Until the end of his life, Carl Sagan (1934-1996) continued doing what he did all along — popularizing science and “enthusiastically conveying the wonders of the universe to millions of people on television and in books.”
Whenever Sagan appeared on ‘‘The Tonight Show” with Johnny Carson during the 70s and 80s, his goal was to connect with everyday Americans — people who didn’t subscribe to Scientific American — and increase the public’s understanding and appreciation of science.
At the end of his life, Sagan still cared deeply about where science stood in the public imagination. But while losing a battle with myelodysplasia, Sagan also sensed that scientific thinking was losing ground in America, and even more ominously within the chambers of the Newt Gringrich-led Congress.

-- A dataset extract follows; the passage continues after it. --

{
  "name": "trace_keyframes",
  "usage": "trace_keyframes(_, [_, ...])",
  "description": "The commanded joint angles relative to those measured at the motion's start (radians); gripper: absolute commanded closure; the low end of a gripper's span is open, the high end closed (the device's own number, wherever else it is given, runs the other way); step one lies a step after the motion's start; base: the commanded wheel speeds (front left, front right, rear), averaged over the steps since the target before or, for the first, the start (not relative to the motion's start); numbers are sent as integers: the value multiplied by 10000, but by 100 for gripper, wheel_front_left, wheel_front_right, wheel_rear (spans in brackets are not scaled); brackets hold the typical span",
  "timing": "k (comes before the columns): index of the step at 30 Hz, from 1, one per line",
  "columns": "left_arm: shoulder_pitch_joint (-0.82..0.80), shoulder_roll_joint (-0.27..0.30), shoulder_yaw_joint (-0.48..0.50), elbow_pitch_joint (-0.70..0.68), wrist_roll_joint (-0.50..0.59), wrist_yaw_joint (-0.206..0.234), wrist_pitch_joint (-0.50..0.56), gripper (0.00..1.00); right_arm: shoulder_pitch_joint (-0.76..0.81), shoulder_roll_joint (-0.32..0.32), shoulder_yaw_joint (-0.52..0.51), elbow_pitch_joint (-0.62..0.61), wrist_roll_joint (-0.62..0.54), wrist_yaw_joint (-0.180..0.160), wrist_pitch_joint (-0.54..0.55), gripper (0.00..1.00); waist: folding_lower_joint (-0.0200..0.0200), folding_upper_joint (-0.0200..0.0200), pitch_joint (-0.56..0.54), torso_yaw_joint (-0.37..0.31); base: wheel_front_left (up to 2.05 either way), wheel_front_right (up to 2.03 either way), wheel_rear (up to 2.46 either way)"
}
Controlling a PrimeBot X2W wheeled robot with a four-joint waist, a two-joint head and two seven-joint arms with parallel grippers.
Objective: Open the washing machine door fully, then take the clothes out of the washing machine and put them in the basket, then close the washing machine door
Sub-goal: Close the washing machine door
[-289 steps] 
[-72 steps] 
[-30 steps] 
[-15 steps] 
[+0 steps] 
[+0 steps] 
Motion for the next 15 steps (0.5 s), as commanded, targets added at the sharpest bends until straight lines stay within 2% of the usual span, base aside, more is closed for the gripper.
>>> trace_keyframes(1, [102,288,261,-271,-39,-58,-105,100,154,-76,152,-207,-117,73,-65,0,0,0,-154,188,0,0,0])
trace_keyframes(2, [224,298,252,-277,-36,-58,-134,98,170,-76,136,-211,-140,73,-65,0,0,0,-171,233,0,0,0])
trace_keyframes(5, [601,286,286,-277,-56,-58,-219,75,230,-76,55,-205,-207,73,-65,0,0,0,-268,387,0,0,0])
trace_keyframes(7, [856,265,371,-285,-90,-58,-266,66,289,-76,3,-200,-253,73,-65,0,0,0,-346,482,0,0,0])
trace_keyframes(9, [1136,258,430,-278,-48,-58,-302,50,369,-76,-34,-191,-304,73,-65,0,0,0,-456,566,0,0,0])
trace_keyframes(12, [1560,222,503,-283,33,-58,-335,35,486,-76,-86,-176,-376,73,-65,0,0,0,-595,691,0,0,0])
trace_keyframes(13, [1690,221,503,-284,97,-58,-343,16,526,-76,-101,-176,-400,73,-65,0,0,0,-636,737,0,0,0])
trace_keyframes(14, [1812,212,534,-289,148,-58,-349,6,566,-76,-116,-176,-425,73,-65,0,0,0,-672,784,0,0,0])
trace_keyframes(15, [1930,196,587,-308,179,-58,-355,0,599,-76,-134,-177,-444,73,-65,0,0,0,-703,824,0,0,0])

During his final interview, aired on May 27, 1996, Sagan issued a strong warning, telling Charlie Rose:
We’ve arranged a society on science and technology in which nobody understands anything about science and technology, and this combustible mixture of ignorance and power sooner or later is going to blow up in our faces. I mean, who is running the science and technology in a democracy if the people don’t know anything about it.
20 years later, figures like Neil deGrasse Tyson and Bill Nye are out there, trying to popularize science with new forms of media. But the same structural problem, so well-articulated by Sagan, remains largely in place.
And yet there’s reason to hope. Because even as establishment politicians still play the same games with science, there are early signs that, as with other important issues, public opinion is shifting beneath their feet.